Why this matters now
Large language models have moved from isolated research artifacts to the core toolkit for many NLP systems — yet most learners face a fragmented landscape of papers, blog posts, and tooling. This repository offers a single, curated textbook-style path that connects classical language-model theory to today’s LLM engineering practices, making it easier to see the "so what" behind each technique.
What Sets It Apart
- Chapter-driven, syllabus-ready structure: the material is organized into focused chapters (language-model basics, LLM architecture evolution, prompt engineering, parameter-efficient fine-tuning, model editing, and retrieval-augmented generation), so instructors can adopt individual chapters or the full sequence.
- Curated paper lists per chapter: each section includes a maintained list of influential and recent papers, reducing the discovery cost for students and researchers and helping track fast-moving progress without reading everything.
- Bilingual and modular assets with monthly updates: the repo provides Chinese and English chapter PDFs and per-chapter files that are updated regularly, making it practical for bilingual courses and incremental syllabus improvements.
- Community-maintained by an academic lab: maintained by the DAILY Lab (Zhejiang University), with contact info in the repo for feedback — this keeps the material oriented toward research-backed explanations rather than pure product tutorials.

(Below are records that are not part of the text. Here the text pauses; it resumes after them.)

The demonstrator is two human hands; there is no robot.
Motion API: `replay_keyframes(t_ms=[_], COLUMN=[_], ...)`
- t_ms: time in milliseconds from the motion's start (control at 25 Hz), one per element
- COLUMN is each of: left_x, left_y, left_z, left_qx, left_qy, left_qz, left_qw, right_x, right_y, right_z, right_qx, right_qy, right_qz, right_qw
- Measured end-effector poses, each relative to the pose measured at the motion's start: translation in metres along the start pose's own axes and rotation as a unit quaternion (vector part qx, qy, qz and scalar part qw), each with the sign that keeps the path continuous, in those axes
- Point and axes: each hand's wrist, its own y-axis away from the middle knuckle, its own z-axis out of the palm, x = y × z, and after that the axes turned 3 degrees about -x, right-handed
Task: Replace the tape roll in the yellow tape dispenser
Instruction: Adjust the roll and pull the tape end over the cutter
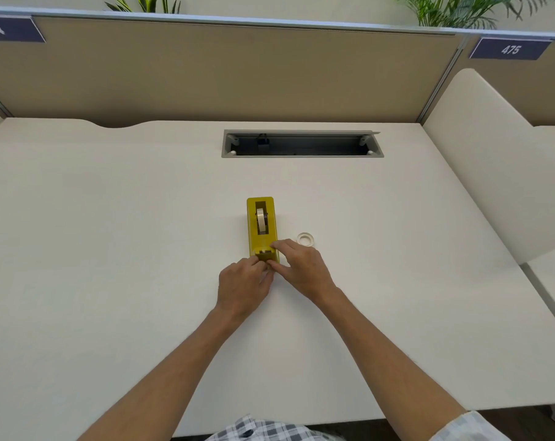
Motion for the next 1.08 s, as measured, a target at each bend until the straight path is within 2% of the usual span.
replay_keyframes(t_ms=[80,200,320,440,760,1080], left_x=[-0.001,-0.002,-0.010,-0.015,-0.022,-0.028], left_y=[0.002,-0.001,-0.008,-0.009,-0.012,-0.019], left_z=[-0.002,-0.009,-0.011,-0.011,-0.017,-0.016], left_qx=[0.017,0.080,0.063,0.013,-0.032,-0.057], left_qy=[0.030,0.076,0.146,0.155,0.110,0.089], left_qz=[-0.006,-0.071,-0.104,-0.063,0.017,0.027], left_qw=[0.999,0.991,0.982,0.986,0.993,0.994], right_x=[0.001,0.000,-0.001,-0.004,-0.005,-0.007], right_y=[0.000,0.000,0.001,0.002,0.000,-0.003], right_z=[0.000,0.000,0.001,0.001,0.005,0.011], right_qx=[0.005,0.013,0.019,0.021,0.016,0.035], right_qy=[-0.011,-0.026,-0.039,-0.044,-0.030,-0.010], right_qz=[0.006,0.018,0.028,0.037,0.044,0.039], right_qw=[1.000,0.999,0.999,0.998,0.998,0.999])
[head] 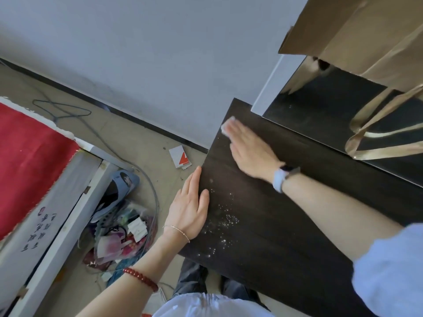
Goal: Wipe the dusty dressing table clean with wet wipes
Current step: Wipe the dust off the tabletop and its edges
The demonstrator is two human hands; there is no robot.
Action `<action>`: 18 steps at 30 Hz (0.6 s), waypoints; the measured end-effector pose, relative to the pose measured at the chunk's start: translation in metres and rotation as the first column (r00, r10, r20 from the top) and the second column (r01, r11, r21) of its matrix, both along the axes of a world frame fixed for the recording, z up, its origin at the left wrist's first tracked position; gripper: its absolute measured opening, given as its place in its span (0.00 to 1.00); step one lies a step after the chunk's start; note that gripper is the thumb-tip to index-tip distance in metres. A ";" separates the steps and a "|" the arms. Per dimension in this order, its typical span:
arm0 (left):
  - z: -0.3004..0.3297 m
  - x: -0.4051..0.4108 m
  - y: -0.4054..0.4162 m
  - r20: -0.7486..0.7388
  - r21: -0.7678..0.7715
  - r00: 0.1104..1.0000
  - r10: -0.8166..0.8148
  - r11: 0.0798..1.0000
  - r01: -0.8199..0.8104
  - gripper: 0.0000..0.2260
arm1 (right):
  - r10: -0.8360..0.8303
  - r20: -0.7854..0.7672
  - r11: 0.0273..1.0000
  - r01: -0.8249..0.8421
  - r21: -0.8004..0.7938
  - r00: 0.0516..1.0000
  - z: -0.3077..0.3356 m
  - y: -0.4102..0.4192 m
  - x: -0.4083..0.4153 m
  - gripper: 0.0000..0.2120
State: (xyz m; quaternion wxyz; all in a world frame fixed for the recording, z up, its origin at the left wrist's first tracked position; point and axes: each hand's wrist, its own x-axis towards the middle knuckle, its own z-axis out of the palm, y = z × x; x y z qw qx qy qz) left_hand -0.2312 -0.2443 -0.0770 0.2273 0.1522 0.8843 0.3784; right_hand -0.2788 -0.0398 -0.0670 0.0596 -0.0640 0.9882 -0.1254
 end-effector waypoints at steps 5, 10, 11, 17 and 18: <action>0.005 -0.002 -0.003 0.203 0.128 0.966 0.158 0.974 -0.186 0.23 | -0.029 0.034 0.999 0.031 -0.034 0.999 -0.011 -0.015 -0.013 0.23; -0.003 -0.016 -0.015 0.733 0.336 0.630 0.256 0.669 -0.663 0.26 | 0.335 0.008 0.935 -0.331 -0.129 0.942 -0.005 -0.068 0.114 0.25; -0.004 -0.016 -0.017 0.765 0.334 0.611 0.204 0.685 -0.647 0.28 | 0.417 0.033 0.905 -0.412 -0.108 0.908 -0.004 -0.068 0.130 0.25; -0.010 -0.010 -0.026 0.641 0.358 0.763 0.083 0.847 -0.393 0.14 | 0.165 -0.019 0.986 -0.165 -0.006 0.986 -0.011 -0.019 0.083 0.24; -0.013 -0.008 -0.029 0.585 0.363 0.809 0.051 0.876 -0.318 0.15 | 0.054 -0.035 0.999 -0.054 0.008 0.998 -0.011 -0.006 0.068 0.24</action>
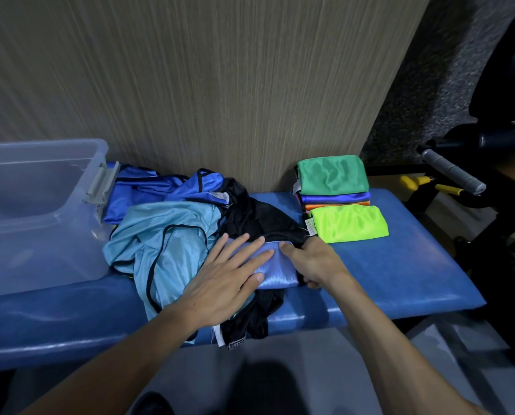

Who It's For — and Tradeoffs
Great fit if you want a structured, research-oriented introduction to LLMs for classroom use, self-study, or to build a reading list for a research group. The repository is especially useful for educators who need chapter-length units plus curated paper lists.
Look elsewhere if you need hands-on, production deployment tooling (this is a textbook and reading/resource collection, not an inference/serving framework), or if you require the absolute latest benchmarks and model checkpoints packaged as ready-to-run experiments. The project focuses on explanations, pointers to primary literature, and pedagogy rather than turnkey model training pipelines.
Where It Fits
Use this repo as the syllabus backbone for an LLM course, a guided reading list for new researchers joining an LLM team, or a structured reference when you want to connect implementation choices back to foundational papers. For hands-on tutorials (notebooks, training scaffolds, or inference stacks) pair it with practical toolkits from Hugging Face, vLLM, or instructor-provided labs.